For his main course, Sherman paired his mind-softening Chimay with a plate of housemade lamb merguez, which came served with eggplant caponata spiced with zaatar – a surge of middle eastern spice that he dedicated to the recently departed Osama bin Laden. He accused my chicken sausage with braised little gems and caramelized cippolinis of being “quaint”. I thought it was good, though I kind of liked his merguez better.
We ordered a side of fries to go with our sausage plates but the waiter brought a tossed salad by mistake.
“What the –?!” blurted Sherman. “Fries man, we ordered the fries!”
You don’t mess with Sherman and his Magnolia fries: they’re handcut sweeties with good salt. I told him to keep his mouth in check; we’ve eaten at Magnolia before and we’ll be eating there again.
Much as he tried to avoid it, with his griping about the IRS and some characteristically backhanded compliments about killing bin Laden Sherman had fully opened the door to his least favorite topic and only reasonable sequitur: government elections. Salty fries, while vigorous and delicious, do not a tonic make. The Republicans have all begun jockeying for position to get their party’s nomination so they can run against Obama.
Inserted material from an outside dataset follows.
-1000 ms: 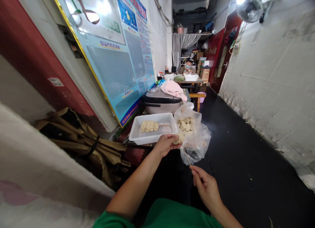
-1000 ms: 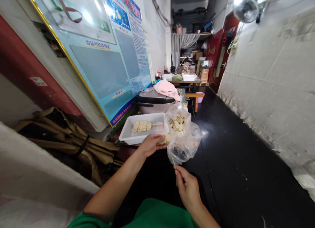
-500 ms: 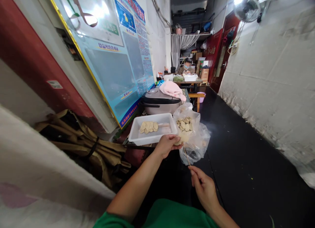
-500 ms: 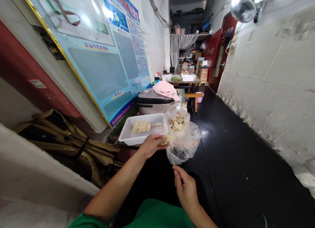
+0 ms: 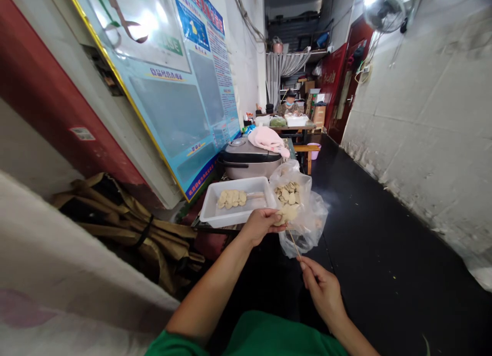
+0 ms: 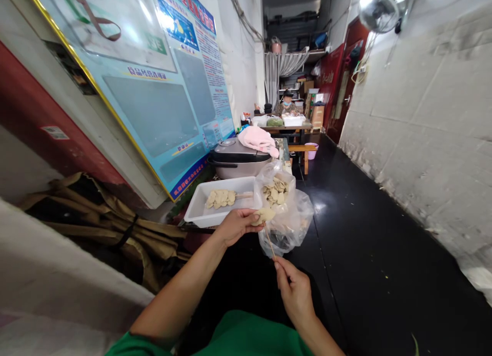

Regrettably, Sherman opined, none of them was likely to get sucked up by the coming Rapture.
When I joking suggested a Palin-Trump ticket for 2012, Sherman just about choked on a caramelized cippolini he’d swiped off my plate.
“Not too quaint, eh?” I said.
Sherman grunted. “If either of those two lunatics gets elected to the Executive branch of our government, I’m leaving this country for good.”